● Task to complete:
I would like the lines below, from the one with "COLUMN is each" through the one with "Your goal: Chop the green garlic", copied exactly and without any pictures.

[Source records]

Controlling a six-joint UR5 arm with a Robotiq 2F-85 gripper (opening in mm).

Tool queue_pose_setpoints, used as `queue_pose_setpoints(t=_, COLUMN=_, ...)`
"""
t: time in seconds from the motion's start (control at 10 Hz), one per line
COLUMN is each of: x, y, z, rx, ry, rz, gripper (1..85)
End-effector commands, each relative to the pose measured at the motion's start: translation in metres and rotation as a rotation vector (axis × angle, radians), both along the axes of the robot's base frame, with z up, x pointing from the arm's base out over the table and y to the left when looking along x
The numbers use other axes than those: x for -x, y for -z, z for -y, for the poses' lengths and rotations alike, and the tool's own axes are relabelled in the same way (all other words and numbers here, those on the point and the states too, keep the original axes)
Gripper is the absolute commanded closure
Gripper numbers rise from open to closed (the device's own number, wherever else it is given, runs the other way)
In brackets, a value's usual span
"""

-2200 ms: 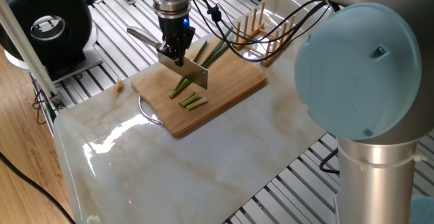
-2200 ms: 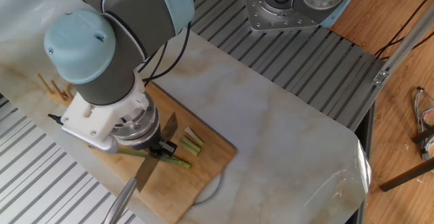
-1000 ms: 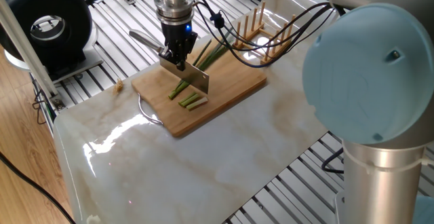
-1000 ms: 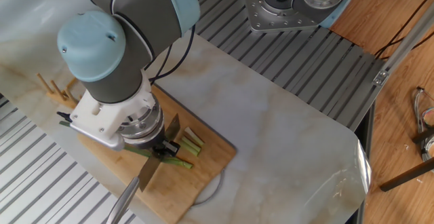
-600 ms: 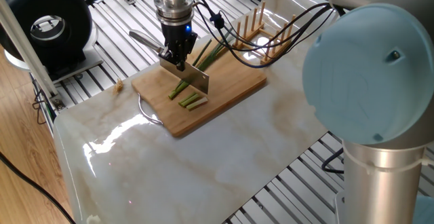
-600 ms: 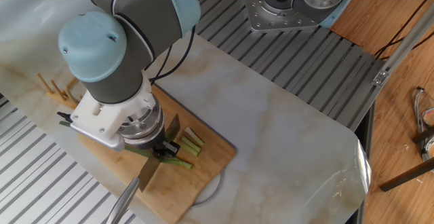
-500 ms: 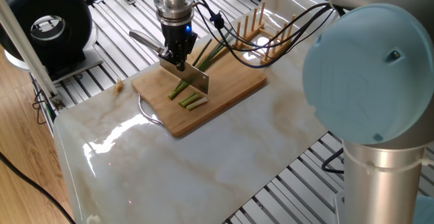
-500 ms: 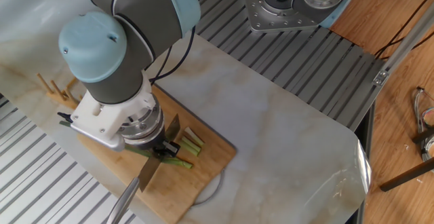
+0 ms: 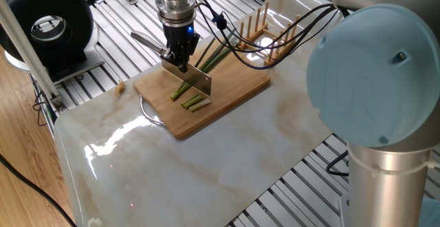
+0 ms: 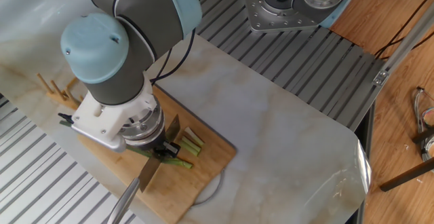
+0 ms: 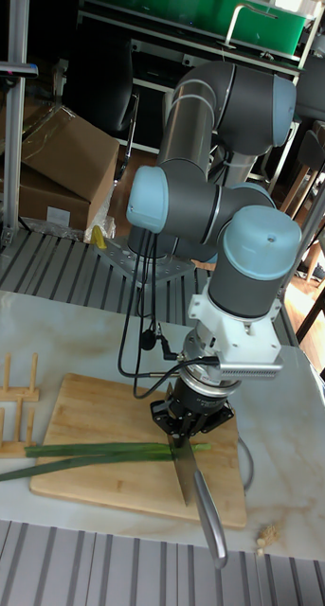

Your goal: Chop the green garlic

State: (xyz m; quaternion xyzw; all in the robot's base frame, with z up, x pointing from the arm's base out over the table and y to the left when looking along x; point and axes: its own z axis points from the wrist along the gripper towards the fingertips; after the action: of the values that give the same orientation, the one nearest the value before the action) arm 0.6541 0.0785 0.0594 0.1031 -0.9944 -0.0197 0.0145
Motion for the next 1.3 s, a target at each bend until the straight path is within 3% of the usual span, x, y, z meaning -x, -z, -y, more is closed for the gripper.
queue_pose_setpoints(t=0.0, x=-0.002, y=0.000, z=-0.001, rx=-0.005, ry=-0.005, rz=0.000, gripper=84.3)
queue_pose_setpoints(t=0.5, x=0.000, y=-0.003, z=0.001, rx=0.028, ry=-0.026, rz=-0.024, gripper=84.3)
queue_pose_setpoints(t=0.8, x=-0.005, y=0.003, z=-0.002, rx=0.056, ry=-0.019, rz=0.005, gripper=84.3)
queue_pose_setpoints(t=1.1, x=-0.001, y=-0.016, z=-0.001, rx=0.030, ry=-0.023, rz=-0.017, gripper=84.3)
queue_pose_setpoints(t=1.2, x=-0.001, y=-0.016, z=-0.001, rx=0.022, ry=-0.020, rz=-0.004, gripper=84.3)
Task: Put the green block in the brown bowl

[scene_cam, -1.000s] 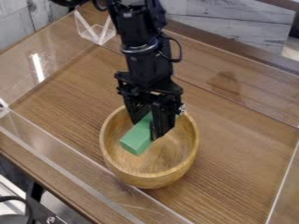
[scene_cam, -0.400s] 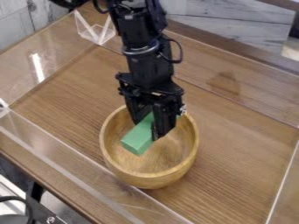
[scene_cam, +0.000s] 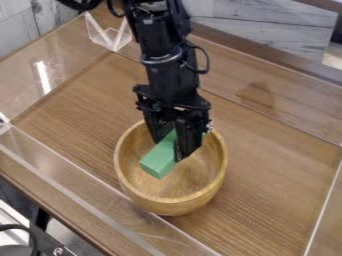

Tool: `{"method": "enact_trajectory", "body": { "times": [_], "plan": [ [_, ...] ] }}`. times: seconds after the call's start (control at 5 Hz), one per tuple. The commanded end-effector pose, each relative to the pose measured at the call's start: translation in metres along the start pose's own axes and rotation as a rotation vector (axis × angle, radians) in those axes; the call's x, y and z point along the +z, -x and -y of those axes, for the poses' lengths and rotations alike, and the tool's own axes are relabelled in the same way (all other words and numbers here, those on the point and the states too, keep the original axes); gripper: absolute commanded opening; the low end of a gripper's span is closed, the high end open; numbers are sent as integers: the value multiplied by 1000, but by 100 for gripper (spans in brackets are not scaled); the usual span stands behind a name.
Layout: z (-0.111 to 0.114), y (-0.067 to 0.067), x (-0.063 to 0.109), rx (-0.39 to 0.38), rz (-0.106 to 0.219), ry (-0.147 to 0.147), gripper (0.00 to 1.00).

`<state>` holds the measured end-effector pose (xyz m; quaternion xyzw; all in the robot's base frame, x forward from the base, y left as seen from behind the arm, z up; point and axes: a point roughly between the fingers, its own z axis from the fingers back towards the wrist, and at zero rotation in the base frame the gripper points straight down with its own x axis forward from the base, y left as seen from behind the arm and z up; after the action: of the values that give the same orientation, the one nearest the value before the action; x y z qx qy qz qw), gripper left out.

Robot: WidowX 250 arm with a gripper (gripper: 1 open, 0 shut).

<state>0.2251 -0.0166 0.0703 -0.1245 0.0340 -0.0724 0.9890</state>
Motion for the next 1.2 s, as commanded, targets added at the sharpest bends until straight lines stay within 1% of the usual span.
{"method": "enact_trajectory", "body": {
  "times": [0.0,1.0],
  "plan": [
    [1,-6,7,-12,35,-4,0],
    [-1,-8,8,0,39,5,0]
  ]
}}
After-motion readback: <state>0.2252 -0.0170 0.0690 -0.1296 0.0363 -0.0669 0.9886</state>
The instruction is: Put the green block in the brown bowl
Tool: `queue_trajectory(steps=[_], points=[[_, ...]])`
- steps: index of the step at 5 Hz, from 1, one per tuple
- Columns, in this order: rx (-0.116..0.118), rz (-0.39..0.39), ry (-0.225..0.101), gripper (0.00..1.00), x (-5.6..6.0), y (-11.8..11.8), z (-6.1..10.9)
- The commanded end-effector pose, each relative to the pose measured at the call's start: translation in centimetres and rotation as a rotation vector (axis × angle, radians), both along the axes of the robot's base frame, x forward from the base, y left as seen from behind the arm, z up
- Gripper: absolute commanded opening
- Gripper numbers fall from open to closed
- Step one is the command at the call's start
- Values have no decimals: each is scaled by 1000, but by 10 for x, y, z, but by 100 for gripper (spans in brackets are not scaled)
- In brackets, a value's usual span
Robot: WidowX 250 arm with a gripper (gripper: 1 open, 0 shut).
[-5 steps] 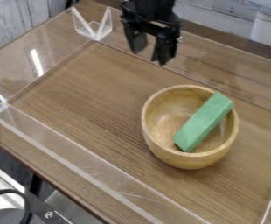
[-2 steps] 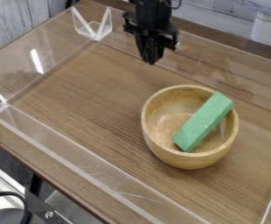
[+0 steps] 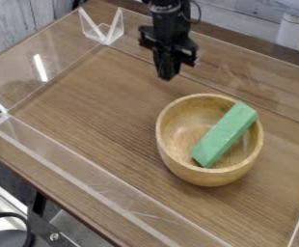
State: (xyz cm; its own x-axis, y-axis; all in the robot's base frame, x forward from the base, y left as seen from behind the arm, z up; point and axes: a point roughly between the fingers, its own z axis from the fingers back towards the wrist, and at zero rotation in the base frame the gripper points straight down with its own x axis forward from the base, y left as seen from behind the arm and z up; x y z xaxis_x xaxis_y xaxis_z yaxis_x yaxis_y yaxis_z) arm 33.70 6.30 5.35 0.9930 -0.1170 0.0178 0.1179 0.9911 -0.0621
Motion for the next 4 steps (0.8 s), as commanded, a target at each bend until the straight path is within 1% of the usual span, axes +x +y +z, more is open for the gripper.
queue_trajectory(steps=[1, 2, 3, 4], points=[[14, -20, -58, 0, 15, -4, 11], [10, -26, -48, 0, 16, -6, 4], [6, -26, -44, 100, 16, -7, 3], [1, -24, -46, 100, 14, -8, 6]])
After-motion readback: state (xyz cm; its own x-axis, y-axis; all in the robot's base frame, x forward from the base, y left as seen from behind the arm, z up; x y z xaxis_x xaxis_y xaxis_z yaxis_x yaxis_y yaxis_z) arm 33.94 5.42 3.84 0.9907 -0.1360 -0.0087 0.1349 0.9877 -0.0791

● Exercise result:
COLUMN is each of: x, y, z, rx, ry, rz, gripper (1..85)
End-effector commands, each relative to the pose measured at the motion's start: translation in metres and rotation as a rotation vector (axis × angle, radians), both along the axes of the robot's base frame, with z up, x pointing from the arm's base out over the table and y to the left when looking along x
The numbers use other axes than those: x for -x, y for -z, z for -y, for the poses' lengths and rotations alike, and the tool's own axes are relabelled in the same way (all other words and numbers here, those on the point and the states too, keep the original axes)
Gripper is the absolute commanded closure
Gripper numbers rise from open to closed (the device's own number, wherever else it is given, runs the other way)
In brackets, a value's usual span
"""

-2200 ms: 
-2200 ms: 
-1000 ms: 
-1000 ms: 
-600 ms: 
-600 ms: 
-500 ms: 
-500 ms: 
+0 ms: 
+0 ms: 
+0 ms: 

Your goal: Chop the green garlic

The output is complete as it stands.